- Exercise objective:
For the entries below, repeat exactly each line starting with the one that contains "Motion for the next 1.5" and going on through the one that contains "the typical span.", and no others.
******
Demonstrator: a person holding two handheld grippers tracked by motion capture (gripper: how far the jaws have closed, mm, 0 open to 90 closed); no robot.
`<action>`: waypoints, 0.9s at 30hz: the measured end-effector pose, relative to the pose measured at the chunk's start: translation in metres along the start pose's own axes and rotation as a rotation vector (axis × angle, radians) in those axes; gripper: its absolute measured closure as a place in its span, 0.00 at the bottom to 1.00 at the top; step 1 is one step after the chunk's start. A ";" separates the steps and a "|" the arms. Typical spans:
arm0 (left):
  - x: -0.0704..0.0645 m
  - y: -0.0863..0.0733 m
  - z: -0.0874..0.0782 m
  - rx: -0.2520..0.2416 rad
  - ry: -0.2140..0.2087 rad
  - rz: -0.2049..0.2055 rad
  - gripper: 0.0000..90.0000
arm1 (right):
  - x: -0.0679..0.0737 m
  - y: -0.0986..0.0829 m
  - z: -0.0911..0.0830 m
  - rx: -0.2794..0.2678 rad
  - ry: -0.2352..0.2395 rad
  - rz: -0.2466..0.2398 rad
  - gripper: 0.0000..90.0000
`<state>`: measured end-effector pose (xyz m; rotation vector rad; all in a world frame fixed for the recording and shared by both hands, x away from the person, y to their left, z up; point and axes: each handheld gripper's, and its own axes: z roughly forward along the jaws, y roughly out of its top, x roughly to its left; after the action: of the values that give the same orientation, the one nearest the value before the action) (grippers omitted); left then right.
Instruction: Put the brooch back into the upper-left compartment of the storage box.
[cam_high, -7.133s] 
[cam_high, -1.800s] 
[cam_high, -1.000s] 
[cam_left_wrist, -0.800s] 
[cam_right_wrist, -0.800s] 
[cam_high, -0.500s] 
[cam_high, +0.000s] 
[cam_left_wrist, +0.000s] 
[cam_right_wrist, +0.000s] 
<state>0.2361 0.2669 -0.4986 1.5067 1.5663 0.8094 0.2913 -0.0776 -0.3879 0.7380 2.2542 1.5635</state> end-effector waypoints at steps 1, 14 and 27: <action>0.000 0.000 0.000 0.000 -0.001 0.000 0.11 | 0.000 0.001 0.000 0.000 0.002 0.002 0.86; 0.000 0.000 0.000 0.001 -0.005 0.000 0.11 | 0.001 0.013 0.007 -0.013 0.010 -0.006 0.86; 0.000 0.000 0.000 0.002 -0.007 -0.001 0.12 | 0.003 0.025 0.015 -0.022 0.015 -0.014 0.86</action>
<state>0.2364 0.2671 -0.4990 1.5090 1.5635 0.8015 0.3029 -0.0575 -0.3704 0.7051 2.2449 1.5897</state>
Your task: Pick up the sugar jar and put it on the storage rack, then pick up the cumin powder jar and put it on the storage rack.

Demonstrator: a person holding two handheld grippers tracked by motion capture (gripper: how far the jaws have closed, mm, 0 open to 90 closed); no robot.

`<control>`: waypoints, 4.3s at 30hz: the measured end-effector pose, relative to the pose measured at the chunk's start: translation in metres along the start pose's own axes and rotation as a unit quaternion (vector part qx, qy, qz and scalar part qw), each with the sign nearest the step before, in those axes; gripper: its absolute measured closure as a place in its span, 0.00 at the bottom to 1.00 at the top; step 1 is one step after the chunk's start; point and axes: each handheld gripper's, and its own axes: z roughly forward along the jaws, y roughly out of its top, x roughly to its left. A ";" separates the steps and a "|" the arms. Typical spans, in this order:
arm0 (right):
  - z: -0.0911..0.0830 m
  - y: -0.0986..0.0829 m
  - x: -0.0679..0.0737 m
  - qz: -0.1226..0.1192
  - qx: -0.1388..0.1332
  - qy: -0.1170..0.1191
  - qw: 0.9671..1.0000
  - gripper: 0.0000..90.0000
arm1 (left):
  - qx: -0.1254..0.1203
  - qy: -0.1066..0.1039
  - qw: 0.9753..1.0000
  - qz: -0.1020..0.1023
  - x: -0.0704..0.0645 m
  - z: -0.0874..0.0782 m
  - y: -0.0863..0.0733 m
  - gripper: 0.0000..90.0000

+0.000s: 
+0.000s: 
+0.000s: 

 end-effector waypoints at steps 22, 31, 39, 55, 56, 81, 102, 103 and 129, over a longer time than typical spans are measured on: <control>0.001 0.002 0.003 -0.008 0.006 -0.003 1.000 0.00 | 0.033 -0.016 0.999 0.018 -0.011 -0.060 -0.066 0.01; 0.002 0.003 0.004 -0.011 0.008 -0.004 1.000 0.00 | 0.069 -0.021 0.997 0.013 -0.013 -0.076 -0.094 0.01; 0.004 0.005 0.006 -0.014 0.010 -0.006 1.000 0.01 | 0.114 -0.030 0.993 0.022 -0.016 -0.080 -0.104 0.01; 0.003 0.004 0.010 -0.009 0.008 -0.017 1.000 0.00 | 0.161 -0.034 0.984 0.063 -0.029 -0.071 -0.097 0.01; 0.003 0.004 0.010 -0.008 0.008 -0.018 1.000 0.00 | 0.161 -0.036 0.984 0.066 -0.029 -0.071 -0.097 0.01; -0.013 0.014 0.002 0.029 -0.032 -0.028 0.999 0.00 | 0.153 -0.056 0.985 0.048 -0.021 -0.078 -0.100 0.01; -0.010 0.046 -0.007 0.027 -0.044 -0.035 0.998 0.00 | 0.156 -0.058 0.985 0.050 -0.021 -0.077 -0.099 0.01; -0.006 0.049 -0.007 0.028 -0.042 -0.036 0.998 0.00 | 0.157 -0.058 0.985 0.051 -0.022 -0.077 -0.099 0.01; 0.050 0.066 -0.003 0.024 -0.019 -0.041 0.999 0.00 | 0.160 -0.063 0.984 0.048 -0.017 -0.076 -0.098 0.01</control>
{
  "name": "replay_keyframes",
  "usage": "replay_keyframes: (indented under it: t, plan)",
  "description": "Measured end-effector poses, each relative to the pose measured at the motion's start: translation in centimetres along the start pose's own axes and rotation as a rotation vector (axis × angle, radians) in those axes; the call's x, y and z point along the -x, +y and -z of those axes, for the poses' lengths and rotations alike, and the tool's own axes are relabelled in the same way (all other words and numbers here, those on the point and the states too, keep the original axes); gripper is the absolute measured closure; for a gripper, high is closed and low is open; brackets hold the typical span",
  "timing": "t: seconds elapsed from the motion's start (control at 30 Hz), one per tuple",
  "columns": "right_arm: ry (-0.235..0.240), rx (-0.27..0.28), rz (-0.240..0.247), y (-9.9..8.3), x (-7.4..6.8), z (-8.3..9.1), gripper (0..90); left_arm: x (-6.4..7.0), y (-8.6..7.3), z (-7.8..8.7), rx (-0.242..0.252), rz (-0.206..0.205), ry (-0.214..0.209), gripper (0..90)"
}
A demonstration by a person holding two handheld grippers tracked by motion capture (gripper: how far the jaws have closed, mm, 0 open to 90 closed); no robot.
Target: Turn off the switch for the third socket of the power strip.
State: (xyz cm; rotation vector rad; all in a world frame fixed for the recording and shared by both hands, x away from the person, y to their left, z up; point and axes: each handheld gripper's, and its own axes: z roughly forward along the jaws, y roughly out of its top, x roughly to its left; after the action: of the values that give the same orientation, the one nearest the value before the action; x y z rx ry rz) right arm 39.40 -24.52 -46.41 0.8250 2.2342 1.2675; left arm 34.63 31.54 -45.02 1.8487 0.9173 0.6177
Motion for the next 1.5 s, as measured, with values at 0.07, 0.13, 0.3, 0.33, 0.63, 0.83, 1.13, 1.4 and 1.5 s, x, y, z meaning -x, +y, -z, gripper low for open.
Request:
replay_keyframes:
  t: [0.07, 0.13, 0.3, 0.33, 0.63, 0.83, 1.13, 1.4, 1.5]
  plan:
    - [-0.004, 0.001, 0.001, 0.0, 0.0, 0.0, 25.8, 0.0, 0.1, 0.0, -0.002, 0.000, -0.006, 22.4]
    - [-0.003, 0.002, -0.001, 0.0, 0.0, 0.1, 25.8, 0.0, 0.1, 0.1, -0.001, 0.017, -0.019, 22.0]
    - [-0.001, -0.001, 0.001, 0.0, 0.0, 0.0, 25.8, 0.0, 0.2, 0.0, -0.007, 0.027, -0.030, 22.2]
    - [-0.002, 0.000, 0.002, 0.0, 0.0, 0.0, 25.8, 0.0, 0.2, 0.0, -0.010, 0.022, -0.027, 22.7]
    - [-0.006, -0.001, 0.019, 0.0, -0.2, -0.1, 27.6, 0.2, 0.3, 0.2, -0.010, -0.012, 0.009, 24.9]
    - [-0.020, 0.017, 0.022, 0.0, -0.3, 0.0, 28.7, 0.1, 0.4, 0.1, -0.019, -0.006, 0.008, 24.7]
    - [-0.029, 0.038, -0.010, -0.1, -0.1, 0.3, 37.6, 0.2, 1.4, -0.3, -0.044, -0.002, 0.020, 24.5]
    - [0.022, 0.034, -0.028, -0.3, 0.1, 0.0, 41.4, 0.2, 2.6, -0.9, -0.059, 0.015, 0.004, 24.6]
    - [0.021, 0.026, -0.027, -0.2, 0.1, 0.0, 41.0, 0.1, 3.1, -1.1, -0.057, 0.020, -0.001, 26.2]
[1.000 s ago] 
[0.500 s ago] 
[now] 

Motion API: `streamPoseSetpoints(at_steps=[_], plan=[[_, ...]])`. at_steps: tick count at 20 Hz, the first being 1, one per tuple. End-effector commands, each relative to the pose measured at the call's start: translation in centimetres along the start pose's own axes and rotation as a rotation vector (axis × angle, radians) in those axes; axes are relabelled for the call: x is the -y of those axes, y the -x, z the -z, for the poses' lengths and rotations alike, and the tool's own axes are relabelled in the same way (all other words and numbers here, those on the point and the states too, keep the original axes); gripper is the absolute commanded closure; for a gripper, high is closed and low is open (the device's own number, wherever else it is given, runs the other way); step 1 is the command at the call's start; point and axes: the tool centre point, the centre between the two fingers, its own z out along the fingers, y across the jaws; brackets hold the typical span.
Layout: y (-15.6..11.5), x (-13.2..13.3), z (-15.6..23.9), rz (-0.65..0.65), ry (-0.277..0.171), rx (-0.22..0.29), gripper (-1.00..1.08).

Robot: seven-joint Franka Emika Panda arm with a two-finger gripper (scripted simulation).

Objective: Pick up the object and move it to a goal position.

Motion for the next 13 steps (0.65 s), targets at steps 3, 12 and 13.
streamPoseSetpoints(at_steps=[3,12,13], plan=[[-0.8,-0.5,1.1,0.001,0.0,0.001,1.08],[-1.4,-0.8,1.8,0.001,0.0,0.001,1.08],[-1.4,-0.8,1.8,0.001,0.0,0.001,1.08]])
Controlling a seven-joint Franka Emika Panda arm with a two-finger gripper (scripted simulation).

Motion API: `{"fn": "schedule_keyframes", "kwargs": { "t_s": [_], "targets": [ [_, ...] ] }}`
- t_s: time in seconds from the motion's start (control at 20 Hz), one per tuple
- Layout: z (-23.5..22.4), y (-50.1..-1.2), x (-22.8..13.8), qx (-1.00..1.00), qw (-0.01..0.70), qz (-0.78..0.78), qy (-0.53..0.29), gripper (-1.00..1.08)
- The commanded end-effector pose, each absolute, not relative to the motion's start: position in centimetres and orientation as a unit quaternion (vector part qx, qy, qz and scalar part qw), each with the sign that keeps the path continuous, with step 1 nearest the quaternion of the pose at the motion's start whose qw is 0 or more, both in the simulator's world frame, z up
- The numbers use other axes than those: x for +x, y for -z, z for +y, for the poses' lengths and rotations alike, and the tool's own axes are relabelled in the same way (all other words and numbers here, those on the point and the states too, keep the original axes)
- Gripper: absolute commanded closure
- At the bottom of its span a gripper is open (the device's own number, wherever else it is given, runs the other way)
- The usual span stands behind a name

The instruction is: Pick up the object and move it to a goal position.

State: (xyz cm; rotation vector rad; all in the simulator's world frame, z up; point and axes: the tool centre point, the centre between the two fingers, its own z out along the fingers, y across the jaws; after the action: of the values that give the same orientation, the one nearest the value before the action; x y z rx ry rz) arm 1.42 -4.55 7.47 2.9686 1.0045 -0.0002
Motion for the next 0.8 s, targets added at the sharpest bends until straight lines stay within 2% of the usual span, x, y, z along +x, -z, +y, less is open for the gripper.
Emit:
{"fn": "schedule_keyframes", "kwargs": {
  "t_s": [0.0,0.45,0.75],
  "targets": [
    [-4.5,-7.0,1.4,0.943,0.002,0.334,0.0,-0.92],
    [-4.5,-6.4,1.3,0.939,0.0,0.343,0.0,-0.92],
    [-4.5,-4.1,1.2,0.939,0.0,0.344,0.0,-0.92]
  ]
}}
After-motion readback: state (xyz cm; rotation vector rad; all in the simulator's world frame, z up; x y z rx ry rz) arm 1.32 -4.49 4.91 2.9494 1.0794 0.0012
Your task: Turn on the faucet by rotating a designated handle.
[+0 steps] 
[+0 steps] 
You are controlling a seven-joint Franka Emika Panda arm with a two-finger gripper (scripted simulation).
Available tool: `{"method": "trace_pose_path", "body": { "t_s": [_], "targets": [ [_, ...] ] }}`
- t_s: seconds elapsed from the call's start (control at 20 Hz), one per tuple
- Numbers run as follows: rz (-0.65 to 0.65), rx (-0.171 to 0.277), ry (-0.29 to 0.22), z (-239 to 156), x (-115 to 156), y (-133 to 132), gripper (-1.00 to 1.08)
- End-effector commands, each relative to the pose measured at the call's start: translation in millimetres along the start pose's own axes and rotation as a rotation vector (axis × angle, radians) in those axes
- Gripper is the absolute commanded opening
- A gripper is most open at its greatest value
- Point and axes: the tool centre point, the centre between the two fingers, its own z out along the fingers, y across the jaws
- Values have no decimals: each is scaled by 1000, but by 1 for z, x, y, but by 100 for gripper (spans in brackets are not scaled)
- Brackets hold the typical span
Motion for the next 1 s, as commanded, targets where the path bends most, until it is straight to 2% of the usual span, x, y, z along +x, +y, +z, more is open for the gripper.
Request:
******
- Expected answer:
Motion for the next 1.5 s, as measured, with values at 0.07, 0.13, 0.3, 0.33, 0.63, 0.83, 1.13, 1.4 and 1.5 s, x, y, z meaning -x, +y, -z, gripper low for open.
Request:
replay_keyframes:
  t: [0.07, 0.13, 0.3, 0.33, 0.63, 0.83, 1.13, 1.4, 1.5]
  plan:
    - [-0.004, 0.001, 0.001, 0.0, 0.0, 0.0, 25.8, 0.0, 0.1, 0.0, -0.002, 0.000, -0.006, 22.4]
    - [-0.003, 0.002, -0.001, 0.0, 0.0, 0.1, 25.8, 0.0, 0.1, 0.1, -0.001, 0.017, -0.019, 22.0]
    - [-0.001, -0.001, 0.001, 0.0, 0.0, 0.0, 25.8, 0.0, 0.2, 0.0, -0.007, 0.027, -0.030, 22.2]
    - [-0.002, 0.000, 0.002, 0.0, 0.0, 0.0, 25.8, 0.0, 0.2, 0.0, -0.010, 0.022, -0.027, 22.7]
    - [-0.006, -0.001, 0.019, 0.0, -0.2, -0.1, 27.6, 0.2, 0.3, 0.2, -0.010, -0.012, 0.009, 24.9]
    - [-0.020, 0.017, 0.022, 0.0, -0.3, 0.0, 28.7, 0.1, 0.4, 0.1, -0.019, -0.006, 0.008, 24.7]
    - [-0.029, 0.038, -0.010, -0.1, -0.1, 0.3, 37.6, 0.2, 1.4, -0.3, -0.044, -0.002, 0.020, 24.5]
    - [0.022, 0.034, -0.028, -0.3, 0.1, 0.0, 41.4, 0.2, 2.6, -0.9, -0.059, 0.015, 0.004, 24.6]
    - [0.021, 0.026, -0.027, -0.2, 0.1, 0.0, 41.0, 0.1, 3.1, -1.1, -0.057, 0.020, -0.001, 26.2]
[1.000 s ago] 
[0.500 s ago] 
[now] 

Motion API: `streamPoseSetpoints(at_steps=[_], plan=[[_, ...]])`. at_steps: tick count at 20 Hz, the first being 1, one per tuple. End-effector commands, each relative to the pose measured at the call's start: translation in centimetres along the start pose's own axes and rotation as a rotation vector (axis × angle, radians) in those axes; axes are relabelled for the call: x is the -y of those axes, y the -x, z the -z, for the poses' lengths and rotations alike, and the tool's own axes are relabelled in the same way (all other words and numbers here, those on the point and the states too, keep the original axes); gripper is the absolute commanded closure; for a gripper, high is closed and low is open (the device's own number, wherever else it is given, runs the other way); step 1 is the command at the call's start; point and axes: the tool centre point, the centre between the two fingers, its own z out along the fingers, y across the jaws; brackets hold the typical span.

Nothing else belongs in the answer.